In the entries below, every line with the string "valued" is to be reported.

Records contained in a dataset:
-.-.-

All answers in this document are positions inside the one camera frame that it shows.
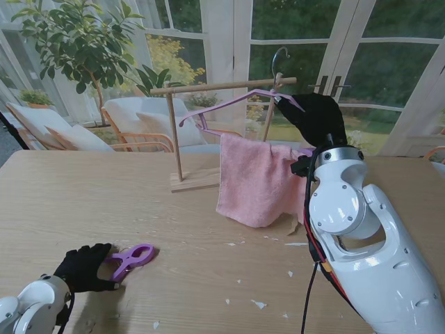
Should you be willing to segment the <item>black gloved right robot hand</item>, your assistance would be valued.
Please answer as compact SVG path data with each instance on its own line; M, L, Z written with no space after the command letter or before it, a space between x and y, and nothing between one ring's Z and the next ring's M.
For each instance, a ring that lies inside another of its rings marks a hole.
M300 108L284 97L275 98L275 106L294 125L308 144L318 147L347 145L343 116L339 105L327 95L317 93L293 95Z

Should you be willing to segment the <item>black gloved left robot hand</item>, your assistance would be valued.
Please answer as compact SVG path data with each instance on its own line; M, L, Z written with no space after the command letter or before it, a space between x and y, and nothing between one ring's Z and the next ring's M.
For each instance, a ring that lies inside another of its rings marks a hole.
M119 283L98 278L97 272L112 249L110 243L69 250L54 275L62 279L71 293L114 291Z

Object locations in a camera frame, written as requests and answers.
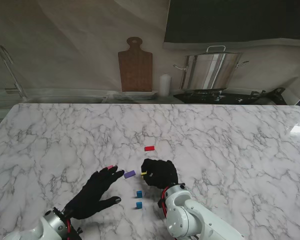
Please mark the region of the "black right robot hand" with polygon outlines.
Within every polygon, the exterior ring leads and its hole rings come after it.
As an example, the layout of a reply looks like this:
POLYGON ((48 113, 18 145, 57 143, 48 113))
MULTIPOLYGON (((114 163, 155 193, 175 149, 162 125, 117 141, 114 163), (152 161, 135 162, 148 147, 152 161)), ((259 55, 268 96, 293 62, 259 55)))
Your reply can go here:
POLYGON ((170 160, 154 160, 146 158, 141 165, 141 172, 148 186, 165 189, 178 184, 175 165, 170 160))

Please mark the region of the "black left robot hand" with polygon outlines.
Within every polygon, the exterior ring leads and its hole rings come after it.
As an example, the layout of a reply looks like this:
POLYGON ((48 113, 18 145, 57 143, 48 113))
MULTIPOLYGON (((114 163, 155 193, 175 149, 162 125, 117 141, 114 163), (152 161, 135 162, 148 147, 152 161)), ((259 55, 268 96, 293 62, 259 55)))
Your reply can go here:
POLYGON ((64 207, 63 214, 67 219, 87 219, 94 214, 121 202, 119 196, 102 200, 102 195, 110 186, 124 175, 124 170, 117 166, 103 168, 94 172, 81 191, 64 207))

-.-.-

▶ _Result_:
Should you be willing to segment the <item>black gloved right robot hand</item>, your assistance would be valued.
Should you be willing to segment the <item>black gloved left robot hand</item>, your assistance would be valued.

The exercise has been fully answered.